#### [EXERCISE PROMPT]
Give back each line of the data exactly as it reads, minus the pictures.

------------------------------

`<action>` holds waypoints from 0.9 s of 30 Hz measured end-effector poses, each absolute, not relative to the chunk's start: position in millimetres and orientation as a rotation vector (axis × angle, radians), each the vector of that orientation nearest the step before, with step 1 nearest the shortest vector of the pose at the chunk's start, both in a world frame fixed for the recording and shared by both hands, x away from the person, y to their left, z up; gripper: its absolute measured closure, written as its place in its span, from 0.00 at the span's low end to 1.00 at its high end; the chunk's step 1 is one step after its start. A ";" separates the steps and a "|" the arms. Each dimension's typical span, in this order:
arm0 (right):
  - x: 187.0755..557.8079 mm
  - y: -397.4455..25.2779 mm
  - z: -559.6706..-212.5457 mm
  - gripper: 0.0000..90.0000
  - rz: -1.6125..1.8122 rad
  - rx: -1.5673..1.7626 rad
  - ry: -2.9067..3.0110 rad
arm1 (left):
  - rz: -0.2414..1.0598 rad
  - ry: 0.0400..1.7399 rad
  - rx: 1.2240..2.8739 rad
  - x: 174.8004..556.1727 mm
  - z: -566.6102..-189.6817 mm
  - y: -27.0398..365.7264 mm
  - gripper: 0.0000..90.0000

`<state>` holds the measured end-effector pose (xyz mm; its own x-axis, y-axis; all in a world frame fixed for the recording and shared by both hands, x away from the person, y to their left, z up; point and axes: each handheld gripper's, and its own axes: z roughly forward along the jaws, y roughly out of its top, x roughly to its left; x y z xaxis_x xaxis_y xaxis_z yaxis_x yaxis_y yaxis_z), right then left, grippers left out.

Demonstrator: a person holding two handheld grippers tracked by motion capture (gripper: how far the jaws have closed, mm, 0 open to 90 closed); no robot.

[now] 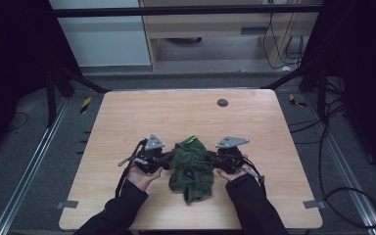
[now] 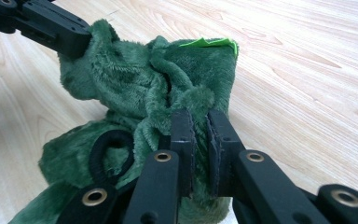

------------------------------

#### [ANSWER BELOW]
`<action>` holds waypoints from 0.9 s of 30 Hz measured end-effector poses, each absolute, not relative to the chunk's start: position in millimetres and orientation as a rotation vector (axis × angle, radians), each the vector of that orientation nearest the step before, with step 1 nearest the shortest vector of the pose at the chunk's start, both in a world frame fixed for the recording and shared by both hands, x away from the person, y to their left, z up; gripper: its absolute measured closure, written as its place in its span, from 0.00 at the span's low end to 1.00 at its high end; the chunk's step 1 is one step after its start. A ";" separates the steps and a "|" the arms. Each dimension's typical span, in this order:
arm0 (right):
  - x: 187.0755..557.8079 mm
  - y: -397.4455..25.2779 mm
  - z: -559.6706..-212.5457 mm
  - gripper: 0.0000..90.0000
  - rz: -1.6125..1.8122 rad
  - rx: -1.5673..1.7626 rad
  - ry: -2.9067..3.0110 rad
arm1 (left):
  - rz: -0.2414..1.0598 rad
  - ry: 0.0400..1.7399 rad
  - rx: 1.2240..2.8739 rad
  - x: 174.8004..556.1727 mm
  - z: -566.6102..-189.6817 mm
  - y: -27.0398..365.7264 mm
  - gripper: 0.0000..90.0000

`<state>` holds the measured end-effector pose (xyz mm; its own x-axis, y-axis; all in a world frame fixed for the recording and shared by both hands, x away from the person, y to their left, z up; point and axes: each handheld gripper's, and its own axes: z roughly forward along the jaws, y roughly out of its top, x roughly to its left; x y z xaxis_x xaxis_y xaxis_z yaxis_x yaxis_y yaxis_z), right then left, grippers left out.

Demonstrator: a person holding two handheld grippers tracked by motion capture (gripper: how far the jaws have closed, mm, 0 open to 90 closed); no robot.

[now] 
[now] 

That finishes the exercise.